◆ **WHAT YOU SHOULD DO**: If a line in the listing below includes the word "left", pick it out.
···
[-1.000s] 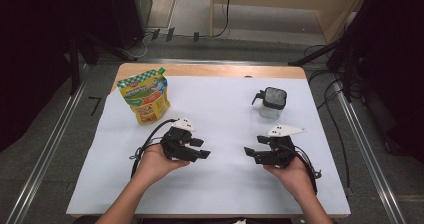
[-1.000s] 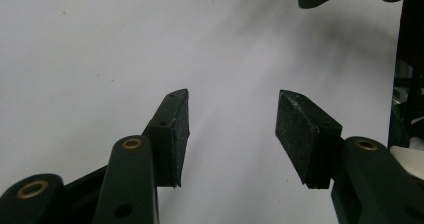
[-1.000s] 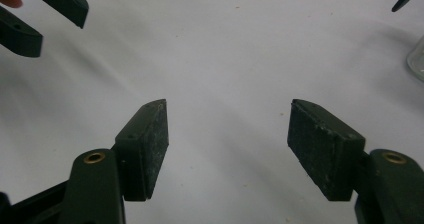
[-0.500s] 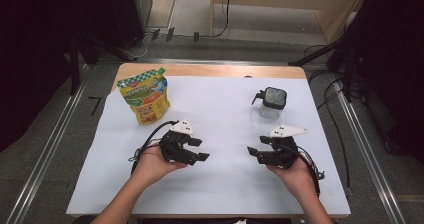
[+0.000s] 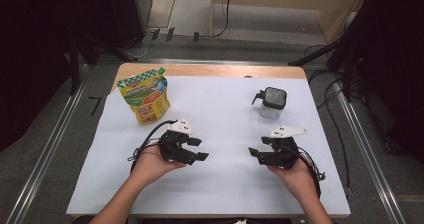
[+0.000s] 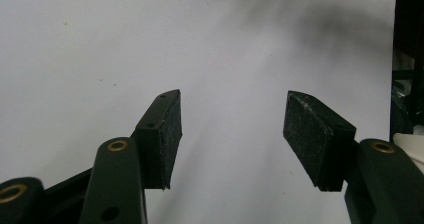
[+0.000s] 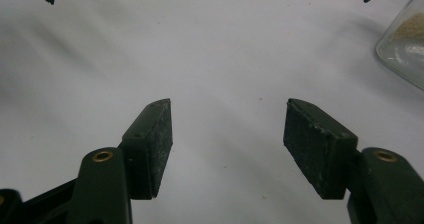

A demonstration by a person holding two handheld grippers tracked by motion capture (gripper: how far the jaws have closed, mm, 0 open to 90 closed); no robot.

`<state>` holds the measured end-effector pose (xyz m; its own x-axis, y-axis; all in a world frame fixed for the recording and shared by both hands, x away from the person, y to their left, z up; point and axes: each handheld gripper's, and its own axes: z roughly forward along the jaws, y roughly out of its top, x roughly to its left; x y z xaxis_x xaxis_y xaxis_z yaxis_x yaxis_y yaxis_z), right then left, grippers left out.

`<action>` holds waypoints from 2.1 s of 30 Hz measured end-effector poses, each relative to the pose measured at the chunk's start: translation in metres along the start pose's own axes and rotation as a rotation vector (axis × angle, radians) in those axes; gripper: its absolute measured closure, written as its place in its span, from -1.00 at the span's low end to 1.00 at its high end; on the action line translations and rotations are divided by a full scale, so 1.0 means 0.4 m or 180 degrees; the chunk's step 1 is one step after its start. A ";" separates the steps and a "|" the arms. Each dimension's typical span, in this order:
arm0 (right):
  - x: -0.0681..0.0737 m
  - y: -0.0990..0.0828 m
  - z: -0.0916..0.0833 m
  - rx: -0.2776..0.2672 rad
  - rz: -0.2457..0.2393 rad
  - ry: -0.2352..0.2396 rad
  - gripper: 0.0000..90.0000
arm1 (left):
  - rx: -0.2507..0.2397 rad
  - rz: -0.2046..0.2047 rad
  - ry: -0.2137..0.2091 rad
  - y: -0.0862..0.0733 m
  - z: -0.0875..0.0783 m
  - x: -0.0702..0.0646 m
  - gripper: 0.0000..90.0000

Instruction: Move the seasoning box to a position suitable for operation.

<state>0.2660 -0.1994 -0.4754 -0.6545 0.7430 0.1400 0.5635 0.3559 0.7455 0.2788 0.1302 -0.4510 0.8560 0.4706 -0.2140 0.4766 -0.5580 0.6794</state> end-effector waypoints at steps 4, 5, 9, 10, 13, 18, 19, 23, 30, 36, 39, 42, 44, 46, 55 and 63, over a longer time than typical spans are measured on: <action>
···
◆ **OUTPUT OF THE TASK**:
`<state>` holds the measured end-effector pose (xyz m; its own x-axis, y-axis; all in a world frame fixed for the recording and shared by both hands, x away from the person, y to their left, z up; point and axes: each handheld gripper's, and its own axes: z roughly forward along the jaws, y roughly out of its top, x roughly to its left; x y z xaxis_x xaxis_y xaxis_z yaxis_x yaxis_y yaxis_z), right then left, grippers left out.
arm1 (left):

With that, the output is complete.